Former France and Liverpool boss Gerard Houllier is helping Football Federation Australia track down a new coach with local Ange Postecoglou emerging as favourite to replace Holger Osieck, reports said Monday.Osieck was sacked on Saturday just eight months out from the World Cup after the Socceroos were thrashed 6-0 by France in an international friendly in Paris.
Guus Hiddink was immediately linked to a return after guiding the Socceroos to the second round of the 2006 World Cup in Germany, but Melbourne Victory coach and two-time A-League championship winner Postecoglou is gaining support.
Houllier, who was pursued by FFA boss Frank Lowy to succeed Hiddink in 2006, has reportedly provided the organisation with a list of names which is understood to include Frenchman Alain Perrin, the Daily Telegraph said Monday.
Having succeeded Houllier at French club Lyon, Perrin was in contention to coach France in 2008 but has since been working in the Middle East.
While a host of international coaches have been touted, FFA chief executive David Gallop is believed to strongly favour a local candidate with Postecoglou seen as favourite ahead of former national interim coach Graham Arnold, the newspaper said.

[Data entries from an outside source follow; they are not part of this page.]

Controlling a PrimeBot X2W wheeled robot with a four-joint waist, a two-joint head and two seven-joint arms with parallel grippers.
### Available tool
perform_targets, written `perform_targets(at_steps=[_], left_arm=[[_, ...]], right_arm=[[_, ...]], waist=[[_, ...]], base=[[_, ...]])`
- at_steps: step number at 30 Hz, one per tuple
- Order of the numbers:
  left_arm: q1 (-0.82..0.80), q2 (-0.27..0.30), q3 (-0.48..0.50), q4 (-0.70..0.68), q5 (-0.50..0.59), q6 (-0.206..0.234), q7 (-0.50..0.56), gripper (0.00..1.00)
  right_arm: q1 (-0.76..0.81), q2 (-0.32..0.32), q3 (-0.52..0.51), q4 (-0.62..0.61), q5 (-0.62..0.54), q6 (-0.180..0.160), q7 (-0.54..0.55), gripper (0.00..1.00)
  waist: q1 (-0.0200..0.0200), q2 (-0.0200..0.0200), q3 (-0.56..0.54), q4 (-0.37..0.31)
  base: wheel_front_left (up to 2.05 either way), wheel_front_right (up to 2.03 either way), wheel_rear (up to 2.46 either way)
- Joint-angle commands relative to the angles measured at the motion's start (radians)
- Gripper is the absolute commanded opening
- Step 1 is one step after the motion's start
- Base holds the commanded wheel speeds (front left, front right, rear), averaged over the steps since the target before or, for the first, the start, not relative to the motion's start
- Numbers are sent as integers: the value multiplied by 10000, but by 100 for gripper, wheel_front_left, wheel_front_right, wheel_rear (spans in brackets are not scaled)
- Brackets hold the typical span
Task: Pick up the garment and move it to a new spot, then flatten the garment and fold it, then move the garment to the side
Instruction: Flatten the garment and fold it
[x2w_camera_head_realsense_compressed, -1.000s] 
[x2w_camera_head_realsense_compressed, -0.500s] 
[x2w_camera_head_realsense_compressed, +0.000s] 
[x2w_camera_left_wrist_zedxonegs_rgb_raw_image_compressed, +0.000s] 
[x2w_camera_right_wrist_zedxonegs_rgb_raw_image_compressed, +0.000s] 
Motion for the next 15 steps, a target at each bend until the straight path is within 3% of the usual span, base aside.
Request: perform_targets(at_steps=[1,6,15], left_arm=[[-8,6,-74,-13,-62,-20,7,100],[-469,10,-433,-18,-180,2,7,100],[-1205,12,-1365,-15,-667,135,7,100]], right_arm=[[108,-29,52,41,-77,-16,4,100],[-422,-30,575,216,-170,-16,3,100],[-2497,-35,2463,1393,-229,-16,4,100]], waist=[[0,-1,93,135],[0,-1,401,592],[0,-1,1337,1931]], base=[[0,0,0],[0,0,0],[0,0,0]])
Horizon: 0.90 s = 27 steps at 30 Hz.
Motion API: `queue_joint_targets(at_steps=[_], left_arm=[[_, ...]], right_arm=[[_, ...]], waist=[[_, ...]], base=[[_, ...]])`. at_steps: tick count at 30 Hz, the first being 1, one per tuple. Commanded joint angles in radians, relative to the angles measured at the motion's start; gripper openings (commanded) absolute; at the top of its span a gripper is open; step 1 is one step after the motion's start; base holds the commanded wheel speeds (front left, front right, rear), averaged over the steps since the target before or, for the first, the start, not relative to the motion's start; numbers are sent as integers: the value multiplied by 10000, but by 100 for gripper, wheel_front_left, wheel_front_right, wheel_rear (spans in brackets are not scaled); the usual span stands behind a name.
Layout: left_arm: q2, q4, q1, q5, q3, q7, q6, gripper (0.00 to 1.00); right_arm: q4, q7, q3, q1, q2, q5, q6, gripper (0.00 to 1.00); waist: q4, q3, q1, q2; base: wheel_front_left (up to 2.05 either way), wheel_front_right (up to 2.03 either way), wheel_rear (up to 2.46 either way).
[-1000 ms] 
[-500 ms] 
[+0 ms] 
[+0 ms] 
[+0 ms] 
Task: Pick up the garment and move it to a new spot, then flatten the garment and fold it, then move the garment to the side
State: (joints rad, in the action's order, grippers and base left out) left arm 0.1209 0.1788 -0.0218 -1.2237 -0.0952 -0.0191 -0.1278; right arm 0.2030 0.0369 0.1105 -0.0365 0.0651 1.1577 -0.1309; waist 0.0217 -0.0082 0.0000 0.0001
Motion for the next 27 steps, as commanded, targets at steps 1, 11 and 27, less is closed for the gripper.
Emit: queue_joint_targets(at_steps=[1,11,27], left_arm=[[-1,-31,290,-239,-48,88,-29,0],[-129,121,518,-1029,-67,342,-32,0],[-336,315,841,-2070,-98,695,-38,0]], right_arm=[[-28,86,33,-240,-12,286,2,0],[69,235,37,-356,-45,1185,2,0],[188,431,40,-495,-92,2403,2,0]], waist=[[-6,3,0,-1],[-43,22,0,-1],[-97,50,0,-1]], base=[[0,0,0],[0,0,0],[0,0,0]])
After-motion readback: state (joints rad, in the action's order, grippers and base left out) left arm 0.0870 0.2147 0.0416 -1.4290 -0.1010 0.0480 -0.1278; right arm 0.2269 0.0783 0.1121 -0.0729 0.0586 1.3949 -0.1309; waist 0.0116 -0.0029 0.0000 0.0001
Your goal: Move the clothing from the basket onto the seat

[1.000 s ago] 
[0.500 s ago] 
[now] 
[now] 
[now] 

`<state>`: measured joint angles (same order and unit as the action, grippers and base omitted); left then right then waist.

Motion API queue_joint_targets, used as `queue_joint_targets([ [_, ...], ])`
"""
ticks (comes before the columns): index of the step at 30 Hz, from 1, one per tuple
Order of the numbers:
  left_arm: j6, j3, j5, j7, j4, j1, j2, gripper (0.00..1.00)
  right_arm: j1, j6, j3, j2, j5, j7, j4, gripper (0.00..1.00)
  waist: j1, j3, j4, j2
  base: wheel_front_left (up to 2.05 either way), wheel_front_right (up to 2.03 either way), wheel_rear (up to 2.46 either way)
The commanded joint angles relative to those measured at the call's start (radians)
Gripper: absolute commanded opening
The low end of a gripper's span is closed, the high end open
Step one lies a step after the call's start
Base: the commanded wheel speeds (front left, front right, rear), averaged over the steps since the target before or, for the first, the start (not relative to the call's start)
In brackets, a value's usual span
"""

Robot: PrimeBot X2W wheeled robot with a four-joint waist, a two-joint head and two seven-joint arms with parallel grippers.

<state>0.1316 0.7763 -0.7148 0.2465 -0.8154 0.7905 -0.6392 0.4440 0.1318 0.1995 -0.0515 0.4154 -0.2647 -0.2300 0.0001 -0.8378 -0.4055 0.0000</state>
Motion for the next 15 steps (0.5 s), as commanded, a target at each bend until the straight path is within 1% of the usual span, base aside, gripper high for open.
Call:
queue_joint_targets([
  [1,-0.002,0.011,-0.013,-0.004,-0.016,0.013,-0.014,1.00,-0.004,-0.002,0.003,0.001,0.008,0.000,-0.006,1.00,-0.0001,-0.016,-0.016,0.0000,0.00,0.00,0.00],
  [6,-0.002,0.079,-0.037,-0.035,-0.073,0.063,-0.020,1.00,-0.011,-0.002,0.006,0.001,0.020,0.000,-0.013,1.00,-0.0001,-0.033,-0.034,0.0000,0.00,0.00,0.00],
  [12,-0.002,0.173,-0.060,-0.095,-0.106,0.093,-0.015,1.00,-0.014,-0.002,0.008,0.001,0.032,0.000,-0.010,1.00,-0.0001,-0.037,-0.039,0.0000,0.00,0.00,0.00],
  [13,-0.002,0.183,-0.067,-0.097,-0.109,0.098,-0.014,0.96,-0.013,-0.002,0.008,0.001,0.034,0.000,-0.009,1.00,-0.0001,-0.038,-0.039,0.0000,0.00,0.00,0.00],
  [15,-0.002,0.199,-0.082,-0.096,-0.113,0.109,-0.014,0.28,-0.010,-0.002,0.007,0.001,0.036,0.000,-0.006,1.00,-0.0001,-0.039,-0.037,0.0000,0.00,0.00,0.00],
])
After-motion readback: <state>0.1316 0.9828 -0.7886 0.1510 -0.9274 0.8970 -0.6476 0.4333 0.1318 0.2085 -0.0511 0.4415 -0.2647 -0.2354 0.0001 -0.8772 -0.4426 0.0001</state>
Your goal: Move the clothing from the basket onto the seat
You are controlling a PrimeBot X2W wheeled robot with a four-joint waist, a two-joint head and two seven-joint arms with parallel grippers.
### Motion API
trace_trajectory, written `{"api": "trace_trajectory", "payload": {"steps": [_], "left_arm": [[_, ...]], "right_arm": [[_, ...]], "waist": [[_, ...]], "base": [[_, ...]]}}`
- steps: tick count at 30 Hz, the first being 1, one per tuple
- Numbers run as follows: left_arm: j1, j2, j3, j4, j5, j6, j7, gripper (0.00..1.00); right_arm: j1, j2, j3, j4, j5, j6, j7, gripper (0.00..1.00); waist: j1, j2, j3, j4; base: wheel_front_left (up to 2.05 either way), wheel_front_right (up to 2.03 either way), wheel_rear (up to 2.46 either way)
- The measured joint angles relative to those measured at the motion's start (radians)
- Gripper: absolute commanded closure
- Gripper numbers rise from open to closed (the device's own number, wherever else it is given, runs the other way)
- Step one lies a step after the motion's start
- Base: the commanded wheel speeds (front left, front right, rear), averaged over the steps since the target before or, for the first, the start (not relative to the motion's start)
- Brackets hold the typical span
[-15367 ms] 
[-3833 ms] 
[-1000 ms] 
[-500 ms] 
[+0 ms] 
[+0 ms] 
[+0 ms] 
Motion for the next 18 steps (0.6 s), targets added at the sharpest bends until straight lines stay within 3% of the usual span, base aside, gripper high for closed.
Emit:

"I guess all the commentary will run with my name," Postecoglou told reporters. "The only thing I would recommend strongly is to appoint the best person for the job.
"I don't like this whole 'Let's go local as opposed to overseas'. It is our national team and whoever the best person for the job is, that's who should get it. I've never been into tokenism or just doing things because it seems right."
The Australian broadsheet, meanwhile, said FFA was unlikely to replace its Dutch technical director Han Berger when his contract ends next year amid budgetary measures.
Newspapers said the key issue for FFA was whether to opt for a short-term fix in the form of a high-profile international like Hiddink for the World Cup then make a full-time appointment, most likely a local.
Alternatively, they appoint a full-time coach now to take Australia to Brazil, the Asian Cup in 2015 and the 2018 World Cup in Russia.